# What delivery strategy should I use for max earnings per hour?



## jbrow327 (Feb 15, 2016)

For the rest of today and this week, I'll try a strategy that you guys post to see how it goes. I drive a 2022 Honda Insight and I get 55 mpg. I do this full time.


----------



## jaxbeachrides (May 27, 2015)

You don't already have a strategy? It's not rocket science, but luck has a lot to do with it. As long as you're not doing anything stupid like free orders, you're always going to gross around $15 before expenses on average.


----------



## Judge and Jury (Oct 19, 2019)

jbrow327 said:


> For the rest of today and this week, I'll try a strategy that you guys post to see how it goes. I drive a 2022 Honda Insight and I get 55 mpg. I do this full time.


The decline button is your most profitable tool.


----------



## jbrow327 (Feb 15, 2016)

Judge and Jury said:


> The decline button is your most profitable tool.


Ok. What should I decline and accept? I'm in the SLC Utah area.


----------



## Judge and Jury (Oct 19, 2019)

jbrow327 said:


> For the rest of today and this week, I'll try a strategy that you guys post to see how it goes. I drive a 2022 Honda Insight and I get 55 mpg. I do this full time.


I deliver in CA. Different strategies and tactics apply.

As I understand, NYC and Seattle, WA, also have regulations and ordinances that necessitate abnormal tactics.

However, at 55 mpg, I would suggest one dollar per mile from your driveway until you return home.


----------



## _Tron_ (Feb 9, 2020)

@Judge and Jury ✅
@Seamus ❌

(but the thread is young)


----------



## Judge and Jury (Oct 19, 2019)

_Tron_ said:


> @Judge and Jury ✅
> @Seamus ❌
> 
> (but the thread is young)


I remember, back in the olden times, the checkmark thing was the providence of a single poster.

Anyone remember the poster's handle? 

So many posters gone. I really miss the poster who thought he was a bear. Jonstoppable?


----------



## Judge and Jury (Oct 19, 2019)

jbrow327 said:


> For the rest of today and this week, I'll try a strategy that you guys post to see how it goes. I drive a 2022 Honda Insight and I get 55 mpg. I do this full time.


What are your current strategies and tactics?


----------



## UberBastid (Oct 1, 2016)

Judge and Jury said:


> I remember, back in the olden times, the checkmark thing was the providence of a single poster.
> 
> Anyone remember the poster's handle?
> 
> So many posters gone. I really miss the poster who thought he was a bear. Jonstoppable?


Rakos was one of my favs.
Yea, there aren't many OG's left.
We're dying off I guess


----------



## UberBastid (Oct 1, 2016)

jaxbeachrides said:


> you're always going to gross around $15 before expenses on average.

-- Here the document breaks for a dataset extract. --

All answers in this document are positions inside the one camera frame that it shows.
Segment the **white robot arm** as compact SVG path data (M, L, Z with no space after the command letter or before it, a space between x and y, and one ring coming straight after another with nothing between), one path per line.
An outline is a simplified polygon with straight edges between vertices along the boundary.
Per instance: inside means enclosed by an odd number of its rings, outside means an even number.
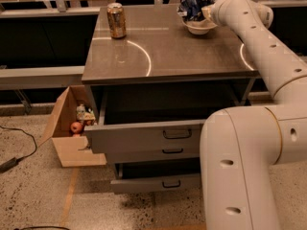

15 per hour BEFORE EXPENSES?
Dayam.
I wouldn't get out of bed for that.
That's sad.
And you work for that?
Really?


----------



## jbrow327 (Feb 15, 2016)

Judge and Jury said:


> What are your current strategies and tactics?


No orders over 5 miles unless it's over 10 dollars. Nothing below 6 dollars.


----------



## jaxbeachrides (May 27, 2015)

UberBastid said:


> 15 per hour BEFORE EXPENSES?
> Dayam.
> I wouldn't get out of bed for that.
> That's sad.
> ...


Not usually. But if I was taking orders, yes.

Then again I'm not the type to come on here and brag about how I make more than everyone else because I'm smarter and they're stupid.

There's people on here that do $5 orders. It's not for me, but whatever floats their boat.

I'm also not going to hustle up 20 orders running 3 different apps at a time just so I can earn a little extra.

99% of orders aren't worth taking anymore anyways, so my earnings are usually about 0. That's higher than negative.


----------



## Beninmankato (Apr 26, 2017)

Nothing under $8, total = miles +3. So three miles at least $8, 10 miles at least $13.


----------



## jbrow327 (Feb 15, 2016)

Beninmankato said:


> Nothing under $8, total = miles +3. So three miles at least $8, 10 miles at least $13.


That would be 5 miles at 8 dollars wouldn't it? 3 miles would be 6 dollars which is under your acceptable standard.


----------



## BrainDead Driver (Dec 15, 2021)

Judge and Jury said:


> The decline button is your most profitable tool.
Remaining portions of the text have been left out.